• DATA PROVIDED
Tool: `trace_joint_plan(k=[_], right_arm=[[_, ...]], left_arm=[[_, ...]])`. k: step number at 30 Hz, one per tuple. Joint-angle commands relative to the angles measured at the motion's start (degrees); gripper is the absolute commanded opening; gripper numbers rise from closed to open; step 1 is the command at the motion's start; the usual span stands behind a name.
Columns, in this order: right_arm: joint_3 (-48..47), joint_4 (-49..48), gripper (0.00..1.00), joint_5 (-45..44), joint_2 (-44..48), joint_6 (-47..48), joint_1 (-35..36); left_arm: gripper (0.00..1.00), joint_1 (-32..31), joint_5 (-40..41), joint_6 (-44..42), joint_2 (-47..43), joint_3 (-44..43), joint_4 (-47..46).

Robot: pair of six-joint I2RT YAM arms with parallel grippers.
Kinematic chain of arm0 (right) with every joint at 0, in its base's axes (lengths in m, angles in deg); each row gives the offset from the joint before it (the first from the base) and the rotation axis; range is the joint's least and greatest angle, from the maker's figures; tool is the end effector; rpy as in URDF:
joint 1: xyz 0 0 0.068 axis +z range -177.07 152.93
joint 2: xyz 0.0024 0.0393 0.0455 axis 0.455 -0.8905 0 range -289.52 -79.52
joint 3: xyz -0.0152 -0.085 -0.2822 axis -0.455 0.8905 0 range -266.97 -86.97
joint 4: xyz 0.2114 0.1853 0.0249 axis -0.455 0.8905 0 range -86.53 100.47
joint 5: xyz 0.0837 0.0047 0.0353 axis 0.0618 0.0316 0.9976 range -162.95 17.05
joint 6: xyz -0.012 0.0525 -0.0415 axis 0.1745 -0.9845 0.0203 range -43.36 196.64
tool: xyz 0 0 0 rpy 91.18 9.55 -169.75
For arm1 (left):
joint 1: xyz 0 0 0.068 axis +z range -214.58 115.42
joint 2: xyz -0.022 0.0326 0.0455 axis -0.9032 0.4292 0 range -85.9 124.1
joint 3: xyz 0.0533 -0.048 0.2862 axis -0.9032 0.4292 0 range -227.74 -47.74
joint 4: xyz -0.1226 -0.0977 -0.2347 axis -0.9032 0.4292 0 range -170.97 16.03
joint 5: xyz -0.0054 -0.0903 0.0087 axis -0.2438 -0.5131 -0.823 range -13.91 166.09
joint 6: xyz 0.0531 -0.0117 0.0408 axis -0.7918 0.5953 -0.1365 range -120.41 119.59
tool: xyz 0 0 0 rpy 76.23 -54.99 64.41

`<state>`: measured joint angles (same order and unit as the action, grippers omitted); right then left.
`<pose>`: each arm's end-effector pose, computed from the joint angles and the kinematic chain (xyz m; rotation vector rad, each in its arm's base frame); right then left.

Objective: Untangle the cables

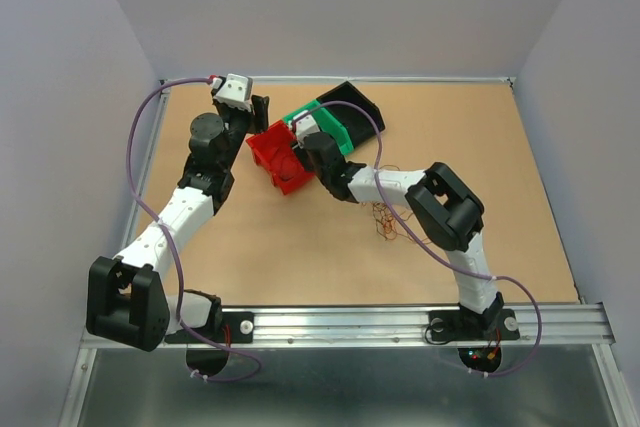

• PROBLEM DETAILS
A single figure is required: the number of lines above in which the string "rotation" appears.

• RESULT OF THIS EXERCISE
2